# What is being asked:
Make an exact copy of every record that follows.

# Source information:
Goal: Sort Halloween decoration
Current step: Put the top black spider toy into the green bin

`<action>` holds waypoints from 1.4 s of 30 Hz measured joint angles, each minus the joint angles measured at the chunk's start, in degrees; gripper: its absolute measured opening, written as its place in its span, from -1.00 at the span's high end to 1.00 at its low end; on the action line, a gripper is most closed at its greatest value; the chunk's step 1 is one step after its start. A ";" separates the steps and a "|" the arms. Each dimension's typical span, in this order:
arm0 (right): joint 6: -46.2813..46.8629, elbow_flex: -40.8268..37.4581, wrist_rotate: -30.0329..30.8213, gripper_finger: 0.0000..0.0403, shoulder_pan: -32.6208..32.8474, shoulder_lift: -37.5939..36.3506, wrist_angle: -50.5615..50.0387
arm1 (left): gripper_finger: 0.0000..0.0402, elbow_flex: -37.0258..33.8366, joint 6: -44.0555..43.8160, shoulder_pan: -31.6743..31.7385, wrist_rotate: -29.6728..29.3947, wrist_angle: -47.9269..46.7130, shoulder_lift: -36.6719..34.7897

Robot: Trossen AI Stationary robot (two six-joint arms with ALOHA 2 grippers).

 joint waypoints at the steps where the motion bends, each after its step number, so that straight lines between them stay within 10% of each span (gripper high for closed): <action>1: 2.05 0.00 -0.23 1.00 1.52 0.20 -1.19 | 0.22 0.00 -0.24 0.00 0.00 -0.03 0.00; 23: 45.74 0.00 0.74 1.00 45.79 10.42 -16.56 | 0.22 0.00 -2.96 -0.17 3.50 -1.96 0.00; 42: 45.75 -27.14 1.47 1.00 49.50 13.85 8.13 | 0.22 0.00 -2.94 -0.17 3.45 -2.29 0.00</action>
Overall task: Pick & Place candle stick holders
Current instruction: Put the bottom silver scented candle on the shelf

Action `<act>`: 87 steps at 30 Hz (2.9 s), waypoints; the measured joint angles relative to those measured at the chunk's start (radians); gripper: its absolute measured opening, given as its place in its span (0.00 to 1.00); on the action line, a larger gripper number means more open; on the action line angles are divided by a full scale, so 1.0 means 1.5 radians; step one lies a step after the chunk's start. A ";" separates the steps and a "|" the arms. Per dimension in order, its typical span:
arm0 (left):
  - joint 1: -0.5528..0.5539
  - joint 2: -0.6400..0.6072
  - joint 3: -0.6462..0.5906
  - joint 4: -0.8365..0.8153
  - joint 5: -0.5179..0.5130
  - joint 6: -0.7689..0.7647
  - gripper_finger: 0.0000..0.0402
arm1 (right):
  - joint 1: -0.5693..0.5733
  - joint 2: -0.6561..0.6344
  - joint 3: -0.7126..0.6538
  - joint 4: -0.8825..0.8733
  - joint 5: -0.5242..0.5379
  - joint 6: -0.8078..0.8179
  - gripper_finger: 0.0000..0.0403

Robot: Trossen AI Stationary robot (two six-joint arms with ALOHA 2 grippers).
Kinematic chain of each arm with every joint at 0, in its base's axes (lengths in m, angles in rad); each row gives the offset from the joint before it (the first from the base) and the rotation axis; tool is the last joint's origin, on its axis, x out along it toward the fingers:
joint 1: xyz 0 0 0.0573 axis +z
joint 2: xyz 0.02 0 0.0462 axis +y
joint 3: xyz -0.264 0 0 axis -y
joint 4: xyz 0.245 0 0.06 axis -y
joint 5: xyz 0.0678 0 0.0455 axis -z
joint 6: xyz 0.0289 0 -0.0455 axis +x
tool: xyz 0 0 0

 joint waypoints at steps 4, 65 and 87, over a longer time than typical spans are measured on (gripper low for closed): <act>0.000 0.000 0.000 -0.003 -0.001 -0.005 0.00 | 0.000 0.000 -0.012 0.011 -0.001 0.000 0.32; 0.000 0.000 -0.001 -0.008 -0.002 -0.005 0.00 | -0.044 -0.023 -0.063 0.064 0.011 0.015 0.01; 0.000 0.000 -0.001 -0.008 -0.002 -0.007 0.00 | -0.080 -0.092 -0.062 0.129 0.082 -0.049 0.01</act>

# Task response:
Goal: Sort Halloween decoration
Current step: Put the top black spider toy into the green bin

`<action>` holds waypoints from 1.4 s of 30 Hz measured joint angles, each minus the joint angles measured at the chunk's start, in degrees; gripper: its absolute measured opening, written as its place in its span, from -1.00 at the span's high end to 1.00 at its low end; on the action line, a gripper is most closed at its greatest value; the chunk's step 1 is one step after its start. A ";" separates the steps and a "|" the arms. Each dimension's typical span, in this order:
arm0 (right): joint 6: -46.2813..46.8629, elbow_flex: -40.8268..37.4581, wrist_rotate: -30.0329..30.8213, gripper_finger: 0.0000..0.0403, shoulder_pan: -32.6208..32.8474, shoulder_lift: -37.5939..36.3506, wrist_angle: -50.5615..50.0387
arm1 (left): gripper_finger: 0.0000..0.0402, elbow_flex: -37.0258..33.8366, joint 6: -44.0555..43.8160, shoulder_pan: -31.6743..31.7385, wrist_rotate: -29.6728..29.3947, wrist_angle: -47.9269..46.7130, shoulder_lift: -36.6719..34.7897

Robot: Trossen AI Stationary robot (two six-joint arms with ALOHA 2 grippers).

 joint waypoints at the steps where the motion bends, each after its step number, so that straight lines between them stay within 10% of each span (gripper high for closed): <action>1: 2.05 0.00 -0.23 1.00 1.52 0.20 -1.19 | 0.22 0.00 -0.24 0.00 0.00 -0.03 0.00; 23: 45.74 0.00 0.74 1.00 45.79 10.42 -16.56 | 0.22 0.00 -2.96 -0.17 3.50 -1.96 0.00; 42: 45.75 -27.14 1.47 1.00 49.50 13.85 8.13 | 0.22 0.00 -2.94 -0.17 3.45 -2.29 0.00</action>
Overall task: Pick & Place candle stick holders
Current instruction: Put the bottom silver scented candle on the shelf

Action `<act>`: 87 steps at 30 Hz (2.9 s), waypoints; the measured joint angles relative to those measured at the chunk's start (radians); gripper: its absolute measured opening, given as its place in its span (0.00 to 1.00); on the action line, a larger gripper number means more open; on the action line angles are divided by a full scale, so 1.0 means 1.5 radians; step one lies a step after the chunk's start. A ";" separates the steps and a "|" the arms. Per dimension in order, its typical span:
arm0 (left):
  - joint 1: -0.5528..0.5539
  - joint 2: -0.6400..0.6072
  - joint 3: -0.6462..0.5906
  - joint 4: -0.8365..0.8153
  - joint 5: -0.5179..0.5130
  - joint 6: -0.7689..0.7647
  - gripper_finger: 0.0000..0.0402
arm1 (right):
  - joint 1: -0.5693..0.5733
  - joint 2: -0.6561..0.6344
  - joint 3: -0.7126..0.6538
  - joint 4: -0.8825..0.8733
  - joint 5: -0.5242..0.5379
  - joint 6: -0.8078..0.8179
  - gripper_finger: 0.0000..0.0403

Robot: Trossen AI Stationary robot (two six-joint arms with ALOHA 2 grippers).
Kinematic chain of each arm with every joint at 0, in its base's axes (lengths in m, angles in rad); each row gives the offset from the joint before it (the first from the base) and the rotation axis; tool is the last joint's origin, on its axis, x out along it toward the fingers:
joint 1: xyz 0 0 0.0573 axis +z
joint 2: xyz 0.02 0 0.0462 axis +y
joint 3: xyz -0.264 0 0 axis -y
joint 4: xyz 0.245 0 0.06 axis -y
joint 5: xyz 0.0678 0 0.0455 axis -z
joint 6: xyz 0.0289 0 -0.0455 axis +x
tool: xyz 0 0 0

 joint waypoints at steps 4, 65 and 87, over a longer time than typical spans are measured on (gripper low for closed): <act>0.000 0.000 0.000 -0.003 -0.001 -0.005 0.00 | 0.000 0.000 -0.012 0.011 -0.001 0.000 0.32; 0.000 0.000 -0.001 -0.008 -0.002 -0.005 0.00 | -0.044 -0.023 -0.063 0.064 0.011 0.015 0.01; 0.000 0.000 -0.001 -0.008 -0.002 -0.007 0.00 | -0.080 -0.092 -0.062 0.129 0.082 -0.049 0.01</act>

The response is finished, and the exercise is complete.